▸ DIRECTIONS FOR THIS TASK: Determine the number of lines below that contain the string "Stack", and state only that number.

▸ GIVEN INFORMATION:

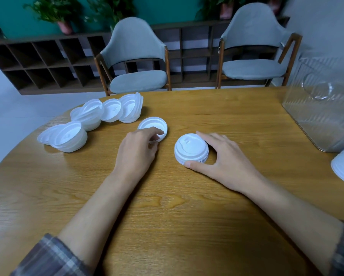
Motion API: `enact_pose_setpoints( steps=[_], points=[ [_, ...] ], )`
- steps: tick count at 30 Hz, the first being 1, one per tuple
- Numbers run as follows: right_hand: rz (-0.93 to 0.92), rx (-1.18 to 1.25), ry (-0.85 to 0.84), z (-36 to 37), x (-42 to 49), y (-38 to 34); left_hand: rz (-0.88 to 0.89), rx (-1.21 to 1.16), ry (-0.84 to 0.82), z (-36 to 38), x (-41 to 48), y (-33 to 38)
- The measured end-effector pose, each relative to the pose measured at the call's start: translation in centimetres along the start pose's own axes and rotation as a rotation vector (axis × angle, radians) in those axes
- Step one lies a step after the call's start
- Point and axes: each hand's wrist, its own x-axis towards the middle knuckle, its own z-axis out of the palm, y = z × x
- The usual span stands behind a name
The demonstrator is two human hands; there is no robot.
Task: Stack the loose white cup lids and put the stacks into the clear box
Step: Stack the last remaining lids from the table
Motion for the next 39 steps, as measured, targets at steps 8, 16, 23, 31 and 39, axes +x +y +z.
enact_pose_setpoints(
  steps=[8, 16, 23, 31, 39],
  points=[
    [0.008, -0.005, -0.004, 0.1, 0.1, 0.1, 0.019, -0.049, 0.078, -0.4, -0.2, 0.4],
    [0.002, 0.008, 0.01, 0.3, 0.1, 0.3, -0.08, -0.464, 0.186, -1.2, -0.6, 2.7],
    [-0.018, 0.018, 0.013, 0.4, 0.2, 0.4, -0.275, -0.897, -0.113, -1.1, -0.5, 3.3],
    [-0.064, 0.03, 0.036, 0.4, 0.1, 0.5, -0.202, -0.44, -0.126, -0.5, -1.1, 3.3],
    [-0.052, 0.039, 0.029, 0.4, 0.2, 0.4, -0.081, -0.287, -0.129, -0.6, -1.3, 3.3]
  ],
)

▸ ANSWER TO THIS TASK: 2